**Work required**
Please start at the first line of the records beneath and quote each line exactly, ending with the line containing "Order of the".

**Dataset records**

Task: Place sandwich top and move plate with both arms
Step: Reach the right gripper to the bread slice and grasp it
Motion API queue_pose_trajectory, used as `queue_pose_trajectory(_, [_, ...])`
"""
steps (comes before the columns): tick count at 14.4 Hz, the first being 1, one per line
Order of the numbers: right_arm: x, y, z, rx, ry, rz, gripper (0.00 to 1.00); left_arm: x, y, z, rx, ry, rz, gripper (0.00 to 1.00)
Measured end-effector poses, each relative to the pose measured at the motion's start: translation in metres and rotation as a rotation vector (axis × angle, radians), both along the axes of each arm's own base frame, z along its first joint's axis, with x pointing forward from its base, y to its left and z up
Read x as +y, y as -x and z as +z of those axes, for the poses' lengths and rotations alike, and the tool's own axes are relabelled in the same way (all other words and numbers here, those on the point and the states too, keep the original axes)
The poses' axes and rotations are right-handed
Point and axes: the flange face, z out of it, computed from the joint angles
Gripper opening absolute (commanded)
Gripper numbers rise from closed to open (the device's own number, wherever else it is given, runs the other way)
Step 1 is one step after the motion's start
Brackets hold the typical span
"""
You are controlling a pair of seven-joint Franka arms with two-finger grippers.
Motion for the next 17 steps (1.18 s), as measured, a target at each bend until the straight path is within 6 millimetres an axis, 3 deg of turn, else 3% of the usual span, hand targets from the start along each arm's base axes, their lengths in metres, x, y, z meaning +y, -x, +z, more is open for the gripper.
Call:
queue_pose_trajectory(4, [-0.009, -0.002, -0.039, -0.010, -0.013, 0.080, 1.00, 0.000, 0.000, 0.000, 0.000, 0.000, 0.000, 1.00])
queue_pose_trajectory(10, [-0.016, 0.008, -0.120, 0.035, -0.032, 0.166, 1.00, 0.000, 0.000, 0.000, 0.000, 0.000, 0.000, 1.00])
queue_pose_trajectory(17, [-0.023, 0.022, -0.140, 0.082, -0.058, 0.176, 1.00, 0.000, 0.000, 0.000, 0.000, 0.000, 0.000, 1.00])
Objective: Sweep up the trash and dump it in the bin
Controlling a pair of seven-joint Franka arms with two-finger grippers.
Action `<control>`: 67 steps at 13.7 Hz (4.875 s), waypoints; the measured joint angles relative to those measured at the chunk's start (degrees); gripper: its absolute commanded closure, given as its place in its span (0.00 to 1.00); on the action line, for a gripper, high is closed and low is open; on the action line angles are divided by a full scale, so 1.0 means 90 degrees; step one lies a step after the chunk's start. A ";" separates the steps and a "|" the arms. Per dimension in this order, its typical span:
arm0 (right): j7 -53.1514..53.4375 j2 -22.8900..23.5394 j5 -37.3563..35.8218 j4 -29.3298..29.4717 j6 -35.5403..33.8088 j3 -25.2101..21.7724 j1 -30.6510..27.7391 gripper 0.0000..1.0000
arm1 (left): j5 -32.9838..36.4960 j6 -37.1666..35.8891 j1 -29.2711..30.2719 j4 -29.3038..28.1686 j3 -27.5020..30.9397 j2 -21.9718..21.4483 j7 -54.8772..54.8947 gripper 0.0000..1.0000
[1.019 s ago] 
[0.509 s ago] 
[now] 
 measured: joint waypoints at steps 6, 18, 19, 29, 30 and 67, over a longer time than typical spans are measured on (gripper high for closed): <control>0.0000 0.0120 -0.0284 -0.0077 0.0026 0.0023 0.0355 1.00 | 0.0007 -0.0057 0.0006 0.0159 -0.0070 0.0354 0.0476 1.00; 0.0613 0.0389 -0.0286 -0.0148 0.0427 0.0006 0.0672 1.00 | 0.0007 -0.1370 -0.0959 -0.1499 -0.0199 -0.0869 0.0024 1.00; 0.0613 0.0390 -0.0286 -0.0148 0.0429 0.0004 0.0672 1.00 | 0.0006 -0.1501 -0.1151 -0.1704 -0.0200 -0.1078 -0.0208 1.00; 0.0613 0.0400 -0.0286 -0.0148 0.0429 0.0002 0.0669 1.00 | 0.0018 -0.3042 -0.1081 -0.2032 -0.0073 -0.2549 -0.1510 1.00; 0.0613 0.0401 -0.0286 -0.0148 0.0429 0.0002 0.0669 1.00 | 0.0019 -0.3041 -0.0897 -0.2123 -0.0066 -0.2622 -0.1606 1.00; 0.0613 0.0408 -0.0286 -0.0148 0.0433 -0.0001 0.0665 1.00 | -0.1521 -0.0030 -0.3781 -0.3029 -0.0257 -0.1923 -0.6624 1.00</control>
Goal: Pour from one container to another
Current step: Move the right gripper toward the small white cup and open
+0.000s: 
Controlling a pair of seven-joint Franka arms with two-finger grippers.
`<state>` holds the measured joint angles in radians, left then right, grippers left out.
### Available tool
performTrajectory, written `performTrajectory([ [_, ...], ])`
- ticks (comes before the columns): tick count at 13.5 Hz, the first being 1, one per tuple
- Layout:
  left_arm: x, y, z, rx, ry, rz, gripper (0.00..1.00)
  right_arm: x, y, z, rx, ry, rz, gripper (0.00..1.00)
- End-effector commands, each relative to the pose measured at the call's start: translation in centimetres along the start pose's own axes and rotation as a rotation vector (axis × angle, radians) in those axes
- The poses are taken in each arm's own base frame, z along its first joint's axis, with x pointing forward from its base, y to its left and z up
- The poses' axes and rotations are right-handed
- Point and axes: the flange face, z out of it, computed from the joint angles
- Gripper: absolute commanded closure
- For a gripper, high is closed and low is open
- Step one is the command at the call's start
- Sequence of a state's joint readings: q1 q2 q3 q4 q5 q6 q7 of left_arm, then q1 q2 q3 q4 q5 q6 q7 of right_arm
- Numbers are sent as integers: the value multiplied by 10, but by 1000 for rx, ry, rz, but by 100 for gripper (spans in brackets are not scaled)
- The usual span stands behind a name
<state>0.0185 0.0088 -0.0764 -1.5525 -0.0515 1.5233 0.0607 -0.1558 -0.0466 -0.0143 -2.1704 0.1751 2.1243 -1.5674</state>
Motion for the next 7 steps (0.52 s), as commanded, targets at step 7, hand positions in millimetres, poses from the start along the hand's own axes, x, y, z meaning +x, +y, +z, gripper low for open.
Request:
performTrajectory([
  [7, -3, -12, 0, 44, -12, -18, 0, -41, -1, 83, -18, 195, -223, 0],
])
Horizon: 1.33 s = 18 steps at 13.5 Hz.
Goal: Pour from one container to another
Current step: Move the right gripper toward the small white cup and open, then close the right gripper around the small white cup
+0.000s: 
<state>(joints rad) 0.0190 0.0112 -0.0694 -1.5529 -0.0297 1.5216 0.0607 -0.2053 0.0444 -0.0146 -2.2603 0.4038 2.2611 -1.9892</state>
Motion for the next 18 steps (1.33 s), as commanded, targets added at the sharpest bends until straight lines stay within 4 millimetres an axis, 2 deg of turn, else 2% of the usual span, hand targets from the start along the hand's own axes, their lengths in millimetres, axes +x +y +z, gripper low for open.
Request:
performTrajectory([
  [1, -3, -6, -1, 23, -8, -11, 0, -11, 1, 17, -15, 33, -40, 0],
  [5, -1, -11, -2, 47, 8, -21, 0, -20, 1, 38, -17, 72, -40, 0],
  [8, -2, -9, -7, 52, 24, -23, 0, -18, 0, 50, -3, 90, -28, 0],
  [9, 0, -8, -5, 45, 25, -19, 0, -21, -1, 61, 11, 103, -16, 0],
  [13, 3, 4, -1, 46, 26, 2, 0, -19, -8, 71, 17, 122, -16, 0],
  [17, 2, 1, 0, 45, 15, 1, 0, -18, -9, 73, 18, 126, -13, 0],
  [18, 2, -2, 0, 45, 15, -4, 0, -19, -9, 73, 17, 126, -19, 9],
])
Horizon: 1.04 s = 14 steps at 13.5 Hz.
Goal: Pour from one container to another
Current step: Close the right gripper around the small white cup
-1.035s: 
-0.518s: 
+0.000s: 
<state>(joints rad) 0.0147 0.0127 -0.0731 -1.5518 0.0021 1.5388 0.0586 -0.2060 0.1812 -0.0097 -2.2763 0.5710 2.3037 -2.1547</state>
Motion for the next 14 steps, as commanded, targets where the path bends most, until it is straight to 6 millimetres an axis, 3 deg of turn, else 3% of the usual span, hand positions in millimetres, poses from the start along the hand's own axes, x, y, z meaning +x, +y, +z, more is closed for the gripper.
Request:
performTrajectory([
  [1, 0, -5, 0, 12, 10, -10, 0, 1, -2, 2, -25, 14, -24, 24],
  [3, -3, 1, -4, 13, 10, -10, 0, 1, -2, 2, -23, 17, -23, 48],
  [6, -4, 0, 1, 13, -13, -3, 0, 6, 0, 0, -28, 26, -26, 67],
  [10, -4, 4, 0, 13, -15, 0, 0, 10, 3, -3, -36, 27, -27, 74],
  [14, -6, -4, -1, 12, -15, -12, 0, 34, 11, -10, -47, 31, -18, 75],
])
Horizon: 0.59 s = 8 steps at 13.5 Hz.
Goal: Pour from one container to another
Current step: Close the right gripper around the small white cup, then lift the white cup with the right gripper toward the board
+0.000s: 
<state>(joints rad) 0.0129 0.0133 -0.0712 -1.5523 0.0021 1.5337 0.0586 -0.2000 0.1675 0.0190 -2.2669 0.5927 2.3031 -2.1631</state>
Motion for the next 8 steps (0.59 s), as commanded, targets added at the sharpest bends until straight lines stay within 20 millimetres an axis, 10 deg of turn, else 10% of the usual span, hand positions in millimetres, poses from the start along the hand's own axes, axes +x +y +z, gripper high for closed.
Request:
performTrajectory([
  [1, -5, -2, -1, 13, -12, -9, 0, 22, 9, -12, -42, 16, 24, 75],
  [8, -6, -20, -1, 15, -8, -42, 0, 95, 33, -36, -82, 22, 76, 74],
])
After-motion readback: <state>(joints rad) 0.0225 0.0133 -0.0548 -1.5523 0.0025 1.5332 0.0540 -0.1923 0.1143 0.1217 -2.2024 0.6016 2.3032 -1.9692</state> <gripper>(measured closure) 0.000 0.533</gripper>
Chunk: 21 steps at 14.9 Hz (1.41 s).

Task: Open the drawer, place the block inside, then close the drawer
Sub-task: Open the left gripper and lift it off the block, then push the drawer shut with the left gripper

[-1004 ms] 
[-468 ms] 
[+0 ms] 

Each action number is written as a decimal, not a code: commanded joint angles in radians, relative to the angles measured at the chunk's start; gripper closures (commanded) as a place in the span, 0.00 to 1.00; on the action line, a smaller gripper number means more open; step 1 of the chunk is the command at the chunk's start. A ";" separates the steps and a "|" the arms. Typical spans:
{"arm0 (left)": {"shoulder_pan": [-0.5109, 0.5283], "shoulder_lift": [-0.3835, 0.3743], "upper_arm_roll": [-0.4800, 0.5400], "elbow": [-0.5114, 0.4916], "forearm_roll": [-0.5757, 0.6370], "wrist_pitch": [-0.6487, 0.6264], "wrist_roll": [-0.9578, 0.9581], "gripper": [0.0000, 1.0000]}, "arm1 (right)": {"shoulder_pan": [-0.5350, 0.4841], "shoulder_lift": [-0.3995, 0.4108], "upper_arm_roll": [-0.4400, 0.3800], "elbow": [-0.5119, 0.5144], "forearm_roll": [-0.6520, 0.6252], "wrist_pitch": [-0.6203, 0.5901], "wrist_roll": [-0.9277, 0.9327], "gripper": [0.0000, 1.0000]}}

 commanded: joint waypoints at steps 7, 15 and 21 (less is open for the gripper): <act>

**Solution to this exercise**
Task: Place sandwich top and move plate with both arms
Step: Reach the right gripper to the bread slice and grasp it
Motion API queue_pose_trajectory, used as `queue_pose_trajectory(_, [_, ...])`
"""
steps (comes before the columns): tick count at 14.4 Hz, the first being 1, one per line
Order of the numbers: right_arm: x, y, z, rx, ry, rz, gripper (0.00 to 1.00); left_arm: x, y, z, rx, ry, rz, gripper (0.00 to 1.00)

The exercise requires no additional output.